= Pinturas de Tamayo =

Composition by Steven Stucky

Pinturas de Tamayo (Pictures of Tamayo) is an orchestral composition in five movements by the American composer Steven Stucky. The work was commissioned by the Chicago Symphony Orchestra, who premiered the work on March 28, 1996, under the conductor Michael Gielen in Symphony Center, Chicago. The piece is inspired by the paintings of the Mexican artist Rufino Tamayo.

==Composition==
===Inspiration===
Stucky recalled his first encounter with the works of the painter Rufino Tamayo in the score program notes, writing:
In April 1991 I visited the Rufino Tamayo Museum in Mexico City. I had never heard of Tamayo, but immediately I found myself drawn to his work, and I stood for a long while, transfixed by his painting La gran galaxia (The Great Galaxy). Indeed, that first encounter with his vibrant, mysterious, deeply human paintings is indelibly fixed in my memory as one of the great artistic experiences of my life.

He continued:
[Tamayo] died in June 1991, only two months after I first saw his work. Since then I have studied as many of his paintings and learned as much about him as I could, and when the Chicago Symphony invited me to write a new work for them, I decided to use the opportunity to pay homage to him in the only way I could, by making my own work of art.

===Structure===
The work has a duration of roughly 22 minutes and is composed in five movements named after Tamayo paintings:

==Reception==
Reviewing the world premiere, John von Rhein of the Chicago Tribune felt that the work did not live up to Tamayo's art and wrote:
To translate visual into aural art is always a tricky business. Gunther Schuller managed it rather well with his Paul Klee studies but I can't say Stucky's work is anywhere near as compelling.

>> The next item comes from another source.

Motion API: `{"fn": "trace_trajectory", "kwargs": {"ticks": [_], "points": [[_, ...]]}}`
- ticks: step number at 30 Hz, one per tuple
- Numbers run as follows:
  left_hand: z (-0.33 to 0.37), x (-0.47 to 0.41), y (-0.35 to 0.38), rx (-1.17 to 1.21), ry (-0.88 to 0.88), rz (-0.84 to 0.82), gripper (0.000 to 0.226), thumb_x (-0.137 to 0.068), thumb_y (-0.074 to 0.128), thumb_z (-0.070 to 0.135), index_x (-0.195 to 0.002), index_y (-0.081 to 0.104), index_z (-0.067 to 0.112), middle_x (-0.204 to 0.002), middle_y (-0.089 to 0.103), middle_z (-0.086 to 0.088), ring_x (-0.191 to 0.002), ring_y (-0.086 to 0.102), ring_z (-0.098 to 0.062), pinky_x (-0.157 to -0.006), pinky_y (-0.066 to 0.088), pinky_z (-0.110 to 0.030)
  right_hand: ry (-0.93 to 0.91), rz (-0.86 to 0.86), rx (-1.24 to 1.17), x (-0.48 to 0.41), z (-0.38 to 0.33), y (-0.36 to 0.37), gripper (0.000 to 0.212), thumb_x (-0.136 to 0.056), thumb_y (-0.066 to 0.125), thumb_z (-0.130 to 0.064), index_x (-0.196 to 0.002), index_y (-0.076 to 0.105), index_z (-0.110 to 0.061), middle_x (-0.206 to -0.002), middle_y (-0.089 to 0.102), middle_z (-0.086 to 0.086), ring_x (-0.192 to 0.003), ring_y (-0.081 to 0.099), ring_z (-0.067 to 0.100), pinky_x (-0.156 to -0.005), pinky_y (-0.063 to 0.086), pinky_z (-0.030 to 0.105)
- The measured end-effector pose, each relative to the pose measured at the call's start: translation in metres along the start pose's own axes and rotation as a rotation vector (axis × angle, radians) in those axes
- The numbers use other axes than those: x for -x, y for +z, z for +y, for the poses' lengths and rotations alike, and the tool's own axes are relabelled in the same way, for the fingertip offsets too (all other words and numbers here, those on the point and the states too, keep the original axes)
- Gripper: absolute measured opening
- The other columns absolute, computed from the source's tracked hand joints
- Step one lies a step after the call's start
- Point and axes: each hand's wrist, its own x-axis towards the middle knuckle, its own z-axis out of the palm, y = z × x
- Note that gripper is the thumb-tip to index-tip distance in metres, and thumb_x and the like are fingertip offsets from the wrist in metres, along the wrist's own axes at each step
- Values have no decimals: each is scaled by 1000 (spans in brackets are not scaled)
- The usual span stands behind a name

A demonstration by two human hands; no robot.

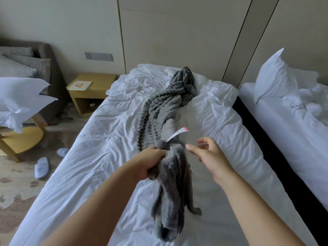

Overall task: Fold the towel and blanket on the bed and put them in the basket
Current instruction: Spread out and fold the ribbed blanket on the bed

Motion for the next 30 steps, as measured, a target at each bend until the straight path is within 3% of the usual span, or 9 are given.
{"fn": "trace_trajectory", "kwargs": {"ticks": [3,7,12,16,19,22,24,27,30], "points": [[-8,9,-9,83,59,-168,10,-77,60,6,-81,69,9,-66,70,-7,-53,66,-18,-49,55,-28,143,-309,-98,-9,24,8,77,-81,72,-35,-144,27,-35,-121,54,-15,-108,58,3,-83,47,15],[-6,16,-32,262,154,-365,21,-63,56,2,-68,76,4,-69,72,-12,-61,71,-20,-55,57,-26,229,-613,-503,-7,42,22,38,-87,56,-11,-124,59,-3,-113,69,15,-98,68,25,-79,56,33],[1,4,-46,127,131,-262,32,-74,76,21,-101,70,5,-102,72,-21,-90,70,-29,-77,59,-35,130,-585,-394,-9,39,12,20,-82,54,-1,-95,69,-1,-88,72,9,-81,68,19,-76,54,26],[-21,-24,-75,-446,-7,283,40,-78,74,44,-99,68,10,-95,70,-8,-82,67,-23,-73,53,-26,156,-755,145,-4,59,-34,11,-78,58,9,-86,66,11,-80,63,12,-75,57,21,-66,43,28],[-53,-43,-87,-988,-203,317,43,-84,66,43,-109,64,8,-100,63,-10,-89,59,-25,-72,41,-25,361,-941,847,0,91,-54,14,-75,62,-8,-64,56,-14,-64,46,1,-61,44,13,-56,34,26],[-73,-60,-85,-986,-279,296,27,-87,59,34,-101,61,10,-90,57,-6,-74,54,-20,-62,41,-24,465,-644,861,-13,120,-57,32,-91,59,-12,-64,42,-20,-63,38,-3,-56,38,8,-54,32,23],[-76,-73,-77,-923,-256,413,21,-88,53,26,-102,56,10,-88,59,-8,-72,56,-21,-56,39,-24,401,-310,703,-23,131,-53,18,-93,58,-18,-76,54,-18,-75,48,-3,-68,47,9,-67,35,24],[-85,-94,-70,-744,-193,646,53,-90,53,27,-137,36,9,-123,51,-21,-107,54,-38,-73,37,-35,339,41,495,-40,144,-41,32,-95,57,-27,-108,60,3,-105,63,19,-98,59,32,-84,44,39],[-96,-108,-72,-910,-111,500,48,-92,47,25,-138,36,22,-123,46,-16,-97,54,-32,-70,42,-34,412,42,445,-51,154,-30,29,-93,53,-30,-77,48,-7,-74,50,17,-67,51,28,-63,33,34]]}}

Color reproductions of the five Tamayo paintings are on display in the Grainger Ballroom and, even though poorly reproduced, the comparisons are odious.

Mark Swed of the Los Angeles Times received the piece in a more positive light, however, writing, "Tamayo makes a visual splash, and Stucky responds with a colorful orchestral equivalent." Richard Whitehouse of Gramophone similarly remarked, "Pinturas de Tamayo (1995) draws on the more tangible imagery of Mexican artist Rufino Tamayo, but the music for the most part is hardly less understated – witness the luminous poise of 'Sunset' or the rapt introspection of 'The Great Galaxy' which makes for an unusually thoughtful apotheosis."

==Discography==
A recording of Pinturas de Tamayo, performed by Evelyn Glennie and the Singapore Symphony Orchestra under the conductor Lan Shui, was released April 27, 2010 through BIS Records and features Stucky's other orchestral works Spirit Voices and the Concerto for Orchestra No. 2.